Бойл признался, что подобрать правильных актеров было жизненно важно. Он взял Камбербэтча, а с Джонни Ли Миллером работал 15 лет тому назад в фильме «На игле», но после этого не общался. Бойл сознательно решил выбрать одного хорошо знакомого ему актера (Миллера, сейчас играющего в американском сериале «Декстер») и одного незнакомого (Камбербэтча). Актеры должны быть смелыми и привлекать к себе внимание, чтобы заполнить собой большую сцену. Бойл вскоре понял, что его выбор оказался правильным:
– Главная работа режиссера – подпитывать актеров. Они ненасытны. Бенедикт и Джонни похожи на диаграмму Венна – они постоянно пересекаются.
Как и новый «Шерлок», адаптация «Франкенштейна» к двадцать первому веку, сделанная Бойлом и Диром, была очень современной, но, тем не менее, близкой по духу к исходному материалу. Мэри Шелли написала роман в 1816 году, в период, когда в ее жизни было два поэта: ее муж Шелли и Байрон.
– Она видит в Существе Байрона – благородного дикаря, – объяснял Камбербэтч, – а Шелли считает одержимым нелюдимом. Так что ее роман – это попытка осмыслить психологическую драму, которая ее окружала.
Но уродливая фигура Существа (грим для роли приходилось накладывать целых 90 минут) базировалась не на самом знаменитом экранном воплощении, сыгранном Борисом Карлоффом в фильме Джеймса Уэйла 1931 года. Болта в шее на этот раз не было, к тому же Существо даже постепенно научилось говорить, общаясь со своим создателем. Среди других исполнителей роли Существа – Роберт Де Ниро и Кристофер Ли, но и Дир, и Бойл хотели отойти от связи романа с фильмами ужасов и вместо этого сосредоточиться на исходных идеях Шелли – невероятно футуристичных для того времени.
– Шелли ожидает технологической революции, – объяснил Ник Дир. – Прошло двести лет, и наша технология достигла того уровня, что вызывал у нее кошмары.
Для зрителей пьеса – двухчасовая, без антракта – представляла сложную задачу: за кого «болеть» и кому симпатизировать – создателю или Существу?

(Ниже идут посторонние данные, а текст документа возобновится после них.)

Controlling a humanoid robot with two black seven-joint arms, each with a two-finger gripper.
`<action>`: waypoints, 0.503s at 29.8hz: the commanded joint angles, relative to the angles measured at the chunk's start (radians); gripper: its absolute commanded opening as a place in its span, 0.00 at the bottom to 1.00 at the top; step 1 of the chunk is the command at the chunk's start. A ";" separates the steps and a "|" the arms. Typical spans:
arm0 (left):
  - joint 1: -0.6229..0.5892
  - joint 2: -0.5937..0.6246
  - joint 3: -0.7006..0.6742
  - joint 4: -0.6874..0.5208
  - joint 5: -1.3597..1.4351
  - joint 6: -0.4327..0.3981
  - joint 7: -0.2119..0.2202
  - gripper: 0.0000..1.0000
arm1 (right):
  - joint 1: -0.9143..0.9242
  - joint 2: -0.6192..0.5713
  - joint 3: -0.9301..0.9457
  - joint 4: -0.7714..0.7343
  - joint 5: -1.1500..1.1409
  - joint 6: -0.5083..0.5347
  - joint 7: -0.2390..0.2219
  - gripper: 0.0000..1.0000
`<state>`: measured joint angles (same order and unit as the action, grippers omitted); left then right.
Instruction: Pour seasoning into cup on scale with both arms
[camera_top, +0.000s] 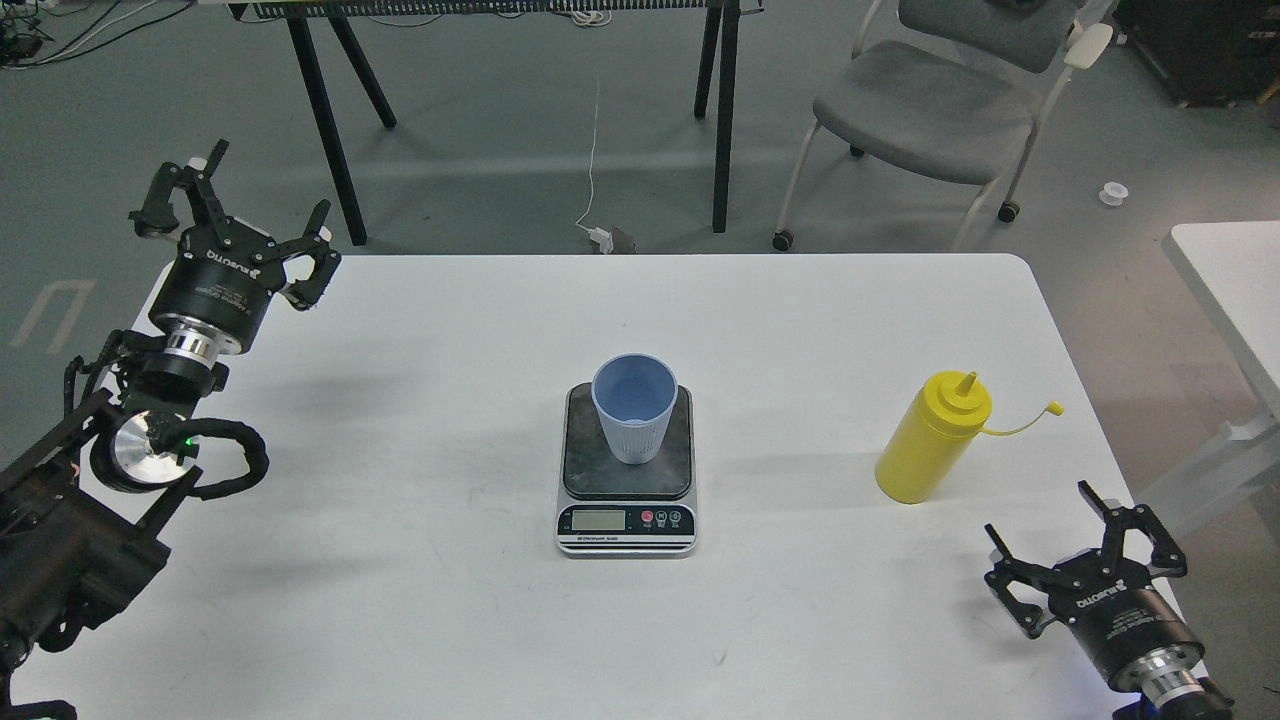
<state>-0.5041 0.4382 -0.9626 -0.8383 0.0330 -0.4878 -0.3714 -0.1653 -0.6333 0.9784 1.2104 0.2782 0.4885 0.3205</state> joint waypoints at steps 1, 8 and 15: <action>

Виктор Франкенштейн не хотел детей от своей невесты Елизаветы. А Существо, созданное Виктором, стремиться быть полезным и порядочным (человечное поведение, по большей части отсутствующее у создателя), но общество сторонится его, и оно в результате становится разрушительным и агрессивным.
Детям до 15 лет не рекомендовали, если не прямо запрещали, ходить на «Франкенштейна» – отчасти из-за демонстрации обнаженного тела (Существо первые полчаса ходит голым и окровавленным), но еще и из-за сцены с изнасилованием. Тем не менее, многим подросткам удавалось проникнуть в театр, а репортер Guardian Кэтрин Беннетт пошла на представление с 13‑летней дочерью. Возрастные ограничения ее неприятно удивили. «Трудно понять, почему театр решил отказаться от стольких потенциальных зрителей, – писала она, – если только он не боится, что подростки слишком неадекватно отреагируют, когда несчастный монстр оживет и научится сначала подергиваться, а потом начнет, пошатываясь, ходить, совершенно голый, пока создатель не оденет его в широкую накидку».